Ultra-high-brightness X-ray sources (e.g., LCLS-II-HE) pose significant challenges in beam precision control, real-time data processing, and timely scientific insight extraction amid overwhelming data volumes. Method: We propose the first unified machine learning (ML) closed-loop framework spanning the entire accelerator–undulator–optics–detector chain. It integrates deep learning–based control, online Bayesian optimization, real-time streaming data processing, multimodal sensor fusion, and edge–cloud collaborative inference to enable end-to-end feedback and knowledge distillation. Contribution/Results: Our framework is the first to unify physics-informed, multi-layer dynamic coupling modeling with adaptive optimization within a single ML closed loop. Experiments demonstrate beam pointing stability <5 nrad, substantially improved beam stability, higher effective data utilization at end stations, doubled experimental throughput, and critical scientific signal extraction latency reduced to the millisecond scale.

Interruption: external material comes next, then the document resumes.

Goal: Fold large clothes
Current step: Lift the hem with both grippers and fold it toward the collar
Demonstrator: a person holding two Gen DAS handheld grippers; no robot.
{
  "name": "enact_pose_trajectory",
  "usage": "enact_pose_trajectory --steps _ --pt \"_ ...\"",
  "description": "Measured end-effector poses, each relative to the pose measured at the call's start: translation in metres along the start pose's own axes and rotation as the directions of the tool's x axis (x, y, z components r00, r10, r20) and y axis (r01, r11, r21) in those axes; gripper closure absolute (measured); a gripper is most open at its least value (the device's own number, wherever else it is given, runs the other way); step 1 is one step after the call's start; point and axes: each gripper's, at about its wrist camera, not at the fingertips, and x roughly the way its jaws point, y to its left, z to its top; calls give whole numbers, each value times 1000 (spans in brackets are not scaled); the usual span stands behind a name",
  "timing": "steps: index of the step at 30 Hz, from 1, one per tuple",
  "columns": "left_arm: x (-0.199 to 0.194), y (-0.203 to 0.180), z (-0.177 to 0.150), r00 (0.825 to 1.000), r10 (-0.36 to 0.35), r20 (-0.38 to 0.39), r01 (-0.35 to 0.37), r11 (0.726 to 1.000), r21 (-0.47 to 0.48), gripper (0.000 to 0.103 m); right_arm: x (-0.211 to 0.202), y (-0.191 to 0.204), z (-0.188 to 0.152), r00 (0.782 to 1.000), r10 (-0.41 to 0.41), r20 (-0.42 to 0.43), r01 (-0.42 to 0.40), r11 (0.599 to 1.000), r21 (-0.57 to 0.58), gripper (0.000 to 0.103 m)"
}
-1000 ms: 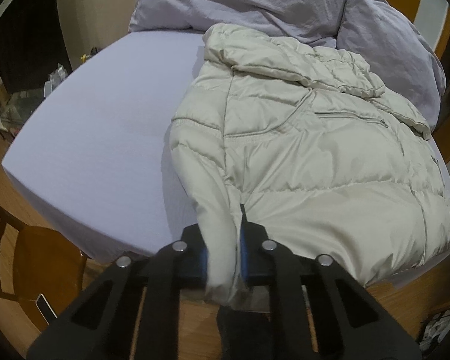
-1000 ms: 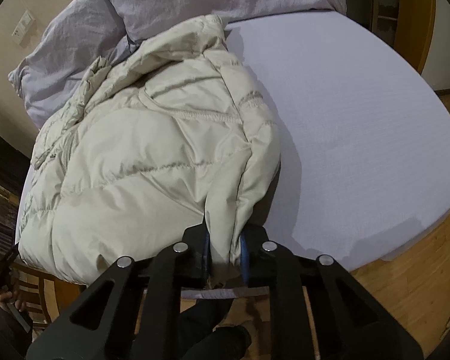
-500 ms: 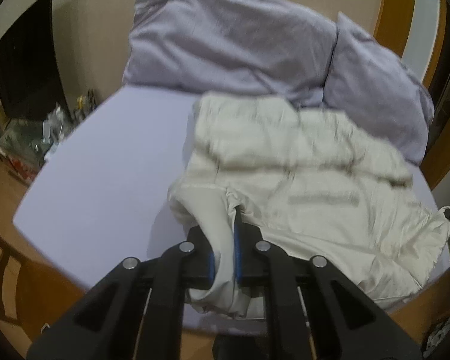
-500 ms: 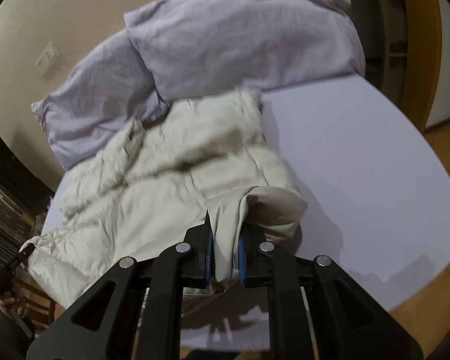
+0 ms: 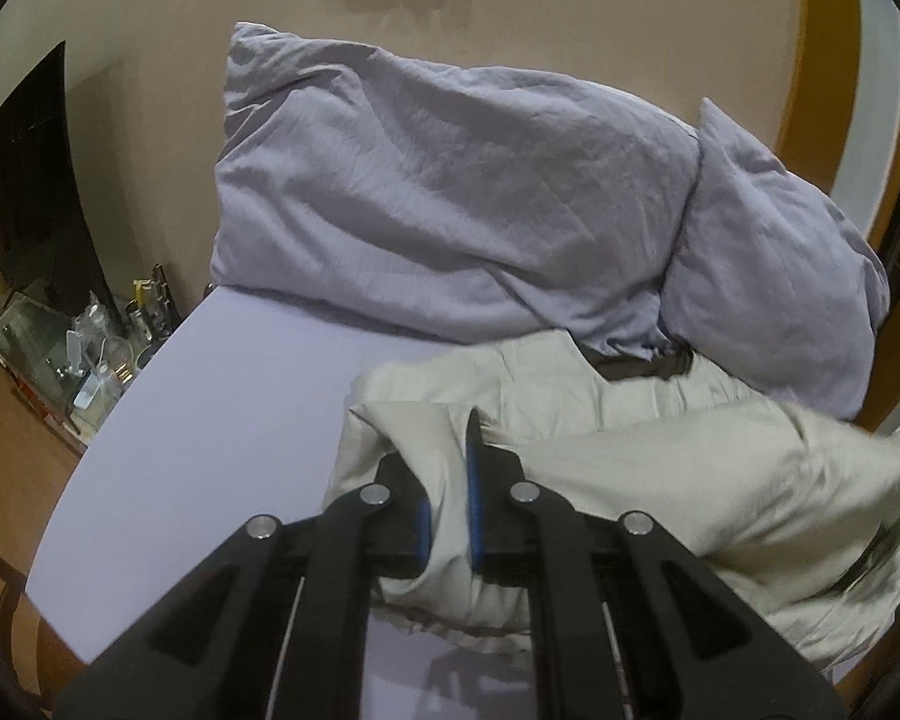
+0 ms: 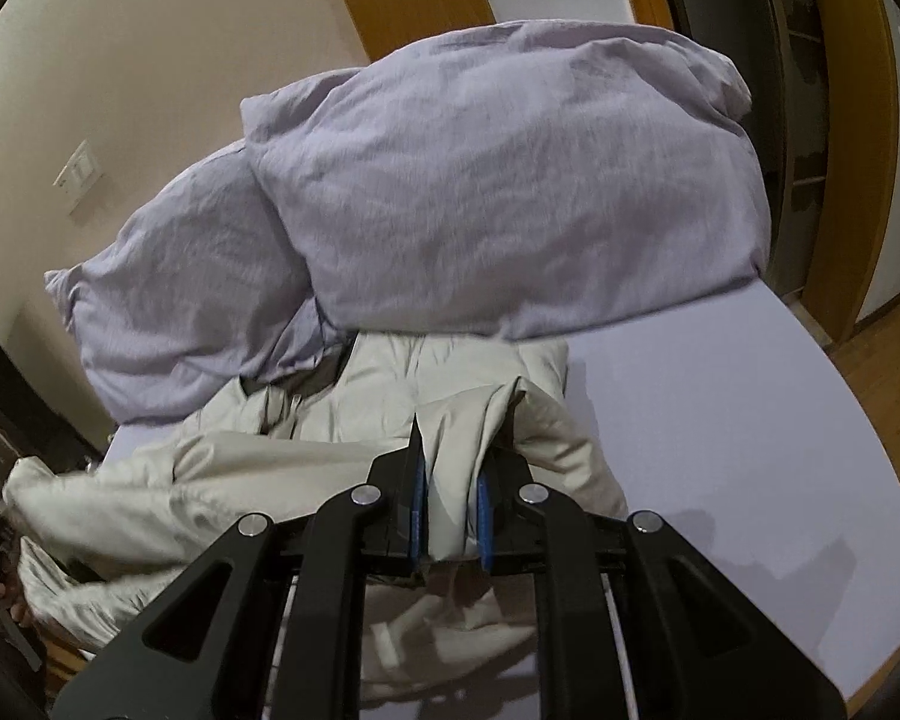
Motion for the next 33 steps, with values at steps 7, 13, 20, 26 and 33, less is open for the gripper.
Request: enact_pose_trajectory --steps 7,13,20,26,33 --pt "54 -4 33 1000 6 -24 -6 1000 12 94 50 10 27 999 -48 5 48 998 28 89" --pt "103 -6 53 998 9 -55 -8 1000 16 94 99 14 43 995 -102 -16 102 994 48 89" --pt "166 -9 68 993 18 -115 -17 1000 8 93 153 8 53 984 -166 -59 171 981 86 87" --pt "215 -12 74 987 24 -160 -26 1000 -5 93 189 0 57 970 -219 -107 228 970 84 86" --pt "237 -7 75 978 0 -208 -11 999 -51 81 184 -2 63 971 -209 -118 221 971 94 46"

With the increasing brightness of Light sources, including the Diffraction-Limited brightness upgrade of APS and the high-repetition-rate upgrade of LCLS, the proposed experiments therein are becoming increasingly complex. For instance, experiments at LCLS-II-HE will require the X-ray beam to be within a fraction of a micron in diameter, with pointing stability of a few nanoradians, at the end of a kilometer-long electron accelerator, a hundred-meter-long undulator section, and tens of meters long X-ray optics. This enhancement of brightness will increase the data production rate to rival the largest data generators in the world. Without real-time active feedback control and an optimized pipeline to transform measurements to scientific information and insights, researchers will drown in a deluge of mostly useless data, and fail to extract the highly sophisticated insights that the recent brightness upgrades promise. In this article, we outline the strategy we are developing at SLAC to implement Machine Learning driven optimization, automation and real-time knowledge extraction from the electron-injector at the start of the electron accelerator, to the multidimensional X-ray optical systems, and till the experimental endstations and the high readout rate, multi-megapixel detectors at LCLS to deliver the design performance to the users. This is illustrated via examples from Accelerator, Optics and End User applications.